- Directed by: Sarshar Akhtar Malik
- Written by: Sarshar Akhtar Malik
- Produced by: Nosheen Malik Sarshar Akhtar Malik
- Starring: Neelo Mohammad Ali Sultan Rahi Badar Munir Sudhir Yousuf Khan Ilyas Kashmiri Adeeb Nasrullah Butt Irfan Khoosat Changezi
- Narrated by: Sadiya Bano
- Cinematography: Muhammad Iqbal Choudhry
- Edited by: Ahmad Akram Kardar
- Music by: Akhtar Hussain Akhian
- Production company: Bari Studios
- Release date: 12 October 1979 (Pakistan);
- Running time: 150 minutes
- Country: Pakistan
- Language: Urdu

= General Bakht Khan =

1979 film

General Bakht Khan is a 1979 Pakistani film about the Indian Rebellion of 1857, directed by Sarshar Akhtar Malik and produced by Nosheen Malik.

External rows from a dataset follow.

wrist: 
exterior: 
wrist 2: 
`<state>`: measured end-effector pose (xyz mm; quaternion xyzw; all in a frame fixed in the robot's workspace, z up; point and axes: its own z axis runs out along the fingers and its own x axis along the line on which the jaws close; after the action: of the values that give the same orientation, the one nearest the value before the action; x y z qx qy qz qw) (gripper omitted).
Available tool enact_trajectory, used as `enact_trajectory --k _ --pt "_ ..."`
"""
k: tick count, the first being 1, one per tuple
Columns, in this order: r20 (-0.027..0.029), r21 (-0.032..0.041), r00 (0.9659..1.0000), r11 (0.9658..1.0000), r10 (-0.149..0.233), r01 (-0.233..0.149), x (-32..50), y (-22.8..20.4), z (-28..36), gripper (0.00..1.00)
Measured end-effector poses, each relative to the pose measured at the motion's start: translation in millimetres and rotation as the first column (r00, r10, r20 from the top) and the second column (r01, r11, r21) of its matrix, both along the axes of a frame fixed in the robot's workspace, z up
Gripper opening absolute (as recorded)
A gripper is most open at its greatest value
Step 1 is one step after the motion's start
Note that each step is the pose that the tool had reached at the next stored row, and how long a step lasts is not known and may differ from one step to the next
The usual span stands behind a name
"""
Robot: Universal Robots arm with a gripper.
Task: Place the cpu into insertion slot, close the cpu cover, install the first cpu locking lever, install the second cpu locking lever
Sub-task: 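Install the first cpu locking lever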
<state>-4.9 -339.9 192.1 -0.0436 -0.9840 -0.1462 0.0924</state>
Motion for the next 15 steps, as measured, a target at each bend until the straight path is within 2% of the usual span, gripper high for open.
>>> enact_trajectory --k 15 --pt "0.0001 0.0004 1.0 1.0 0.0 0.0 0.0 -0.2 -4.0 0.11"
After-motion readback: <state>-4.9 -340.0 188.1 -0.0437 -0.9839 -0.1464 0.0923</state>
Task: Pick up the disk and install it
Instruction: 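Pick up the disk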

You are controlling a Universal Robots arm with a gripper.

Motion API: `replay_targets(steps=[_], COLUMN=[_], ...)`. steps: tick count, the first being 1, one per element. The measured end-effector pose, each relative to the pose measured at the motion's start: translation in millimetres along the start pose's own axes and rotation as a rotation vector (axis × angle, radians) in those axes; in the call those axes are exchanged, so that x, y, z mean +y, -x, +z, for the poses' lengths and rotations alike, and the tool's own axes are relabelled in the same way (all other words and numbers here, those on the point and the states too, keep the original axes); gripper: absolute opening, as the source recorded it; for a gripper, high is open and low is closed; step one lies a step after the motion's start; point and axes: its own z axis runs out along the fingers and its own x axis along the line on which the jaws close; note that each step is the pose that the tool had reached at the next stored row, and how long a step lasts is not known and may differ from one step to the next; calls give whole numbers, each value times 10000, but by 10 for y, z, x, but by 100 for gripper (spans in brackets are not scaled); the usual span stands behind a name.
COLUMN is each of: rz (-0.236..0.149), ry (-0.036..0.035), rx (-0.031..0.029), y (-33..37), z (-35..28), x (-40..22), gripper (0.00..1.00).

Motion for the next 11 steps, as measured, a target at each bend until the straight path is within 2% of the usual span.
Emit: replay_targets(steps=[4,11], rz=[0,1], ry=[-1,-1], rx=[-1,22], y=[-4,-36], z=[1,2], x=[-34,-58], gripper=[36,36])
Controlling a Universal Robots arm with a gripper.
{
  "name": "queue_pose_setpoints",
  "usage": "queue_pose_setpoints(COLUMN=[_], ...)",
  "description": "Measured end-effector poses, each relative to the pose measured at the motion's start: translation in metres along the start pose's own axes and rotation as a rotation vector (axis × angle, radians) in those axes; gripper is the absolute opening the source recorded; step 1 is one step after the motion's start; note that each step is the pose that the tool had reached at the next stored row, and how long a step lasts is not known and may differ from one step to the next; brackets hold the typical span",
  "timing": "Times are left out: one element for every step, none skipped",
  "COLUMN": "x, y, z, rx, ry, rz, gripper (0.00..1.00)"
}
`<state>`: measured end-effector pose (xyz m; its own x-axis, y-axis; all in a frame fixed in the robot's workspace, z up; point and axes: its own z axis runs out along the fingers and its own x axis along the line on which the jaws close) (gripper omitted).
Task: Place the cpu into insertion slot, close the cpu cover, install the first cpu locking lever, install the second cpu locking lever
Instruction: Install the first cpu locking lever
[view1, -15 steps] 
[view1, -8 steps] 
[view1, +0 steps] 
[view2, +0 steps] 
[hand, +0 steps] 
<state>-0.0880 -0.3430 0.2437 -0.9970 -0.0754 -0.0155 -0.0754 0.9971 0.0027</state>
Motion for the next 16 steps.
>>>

Film starring actor Mohammad Ali, Yousuf Khan, Sultan Rahi and Sudhir.

== Cast ==

- Sultan Rahi – General Bakht Khan
- Neelo – (Love interest of General Bakht Khan)
- Mohammad Ali – Haji Baba
- Badar Munir – Jamil Baig
- Sudhir – (Commander) Zubair
- Yousuf Khan – (Mujahid-e-Awwal) Farooq Khan
- Adeeb – (General) Sheel
- Badar Munir – (father of Bakht) Abdullah Khan
- Ilyas Kashmiri – Baba
- Changezi – (General) Mauoos
- Nasrullah Butt – (General) Ladkand
- Badal
- Abu Shah

==Soundtrack==
The music of the film is by musician Akhtar Hussain Akhian. The lyrics are penned by Khawaja Pervez and singer is Mehdi Hassan.